* Problem requirements
Search the entries below for the string "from" and copy the lines that hold it.

* Given records
=-=-=

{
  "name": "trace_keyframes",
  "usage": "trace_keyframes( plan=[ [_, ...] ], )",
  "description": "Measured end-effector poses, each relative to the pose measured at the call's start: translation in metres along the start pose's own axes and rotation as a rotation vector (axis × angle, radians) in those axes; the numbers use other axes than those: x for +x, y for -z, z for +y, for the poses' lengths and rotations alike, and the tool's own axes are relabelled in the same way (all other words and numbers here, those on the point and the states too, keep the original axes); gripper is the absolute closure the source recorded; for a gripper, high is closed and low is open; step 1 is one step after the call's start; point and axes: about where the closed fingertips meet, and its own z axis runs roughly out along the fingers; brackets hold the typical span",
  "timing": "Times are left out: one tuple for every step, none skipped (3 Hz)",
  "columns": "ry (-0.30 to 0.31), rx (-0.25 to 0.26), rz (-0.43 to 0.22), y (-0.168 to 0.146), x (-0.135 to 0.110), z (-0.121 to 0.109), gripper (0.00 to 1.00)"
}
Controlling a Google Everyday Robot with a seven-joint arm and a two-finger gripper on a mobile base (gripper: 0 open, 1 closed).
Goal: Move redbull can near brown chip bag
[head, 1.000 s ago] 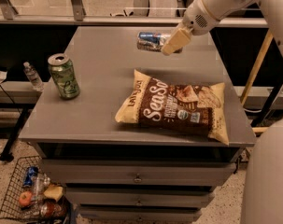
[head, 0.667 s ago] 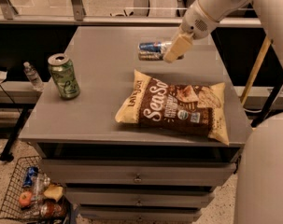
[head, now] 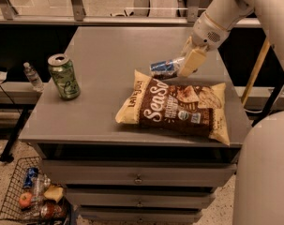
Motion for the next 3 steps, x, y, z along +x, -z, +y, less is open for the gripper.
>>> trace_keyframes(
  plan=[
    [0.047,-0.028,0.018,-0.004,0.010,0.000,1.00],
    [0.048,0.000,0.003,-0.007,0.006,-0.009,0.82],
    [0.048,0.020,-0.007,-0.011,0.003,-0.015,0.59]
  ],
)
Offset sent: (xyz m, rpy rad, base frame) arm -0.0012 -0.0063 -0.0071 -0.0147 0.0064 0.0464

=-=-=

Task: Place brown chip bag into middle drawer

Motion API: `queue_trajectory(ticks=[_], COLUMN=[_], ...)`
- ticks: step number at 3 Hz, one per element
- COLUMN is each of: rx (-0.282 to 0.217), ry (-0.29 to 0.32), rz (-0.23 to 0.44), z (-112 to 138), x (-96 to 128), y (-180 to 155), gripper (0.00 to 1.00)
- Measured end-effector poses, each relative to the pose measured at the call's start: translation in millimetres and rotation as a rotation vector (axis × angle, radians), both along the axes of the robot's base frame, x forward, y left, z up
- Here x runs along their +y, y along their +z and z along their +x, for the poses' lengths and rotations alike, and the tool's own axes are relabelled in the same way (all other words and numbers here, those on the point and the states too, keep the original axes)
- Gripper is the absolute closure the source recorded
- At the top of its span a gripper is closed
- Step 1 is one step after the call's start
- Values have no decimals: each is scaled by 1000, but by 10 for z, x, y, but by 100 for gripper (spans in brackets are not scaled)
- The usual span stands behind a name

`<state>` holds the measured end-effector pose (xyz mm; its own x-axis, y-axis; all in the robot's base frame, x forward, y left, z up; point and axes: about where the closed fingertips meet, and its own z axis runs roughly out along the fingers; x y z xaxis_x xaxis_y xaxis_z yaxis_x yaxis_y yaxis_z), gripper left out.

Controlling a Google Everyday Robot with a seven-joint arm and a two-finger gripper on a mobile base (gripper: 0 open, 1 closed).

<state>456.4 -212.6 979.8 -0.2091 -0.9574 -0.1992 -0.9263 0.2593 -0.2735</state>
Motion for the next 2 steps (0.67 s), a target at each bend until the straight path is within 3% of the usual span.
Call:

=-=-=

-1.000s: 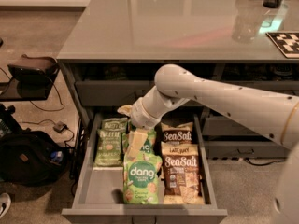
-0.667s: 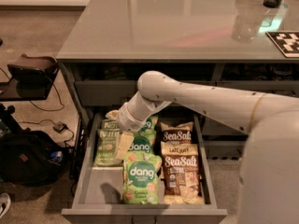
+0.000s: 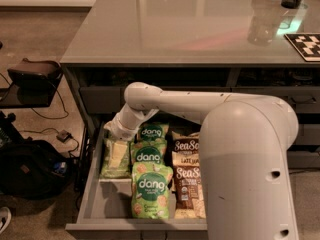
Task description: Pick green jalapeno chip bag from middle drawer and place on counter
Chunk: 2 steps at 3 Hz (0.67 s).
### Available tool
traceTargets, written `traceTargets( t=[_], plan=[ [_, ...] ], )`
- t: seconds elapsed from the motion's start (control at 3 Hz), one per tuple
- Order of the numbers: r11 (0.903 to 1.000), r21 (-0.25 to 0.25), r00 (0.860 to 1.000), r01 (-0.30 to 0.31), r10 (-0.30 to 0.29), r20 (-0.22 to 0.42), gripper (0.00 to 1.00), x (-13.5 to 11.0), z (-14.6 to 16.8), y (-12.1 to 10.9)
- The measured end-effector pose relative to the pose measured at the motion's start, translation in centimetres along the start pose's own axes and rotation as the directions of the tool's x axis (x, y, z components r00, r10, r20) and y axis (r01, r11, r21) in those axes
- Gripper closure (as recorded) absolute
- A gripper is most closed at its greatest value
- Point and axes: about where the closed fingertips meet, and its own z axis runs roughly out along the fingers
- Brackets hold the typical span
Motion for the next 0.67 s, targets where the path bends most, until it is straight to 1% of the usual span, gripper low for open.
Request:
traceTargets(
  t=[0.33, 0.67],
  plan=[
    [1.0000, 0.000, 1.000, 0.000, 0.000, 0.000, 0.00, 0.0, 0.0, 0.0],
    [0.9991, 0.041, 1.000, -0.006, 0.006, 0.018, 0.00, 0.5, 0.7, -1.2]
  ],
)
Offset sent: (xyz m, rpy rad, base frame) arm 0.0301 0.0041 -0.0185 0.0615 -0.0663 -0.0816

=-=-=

* Task solution
Task description: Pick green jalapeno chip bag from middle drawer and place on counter
- t: seconds elapsed from the motion's start (control at 3 Hz), one per tuple

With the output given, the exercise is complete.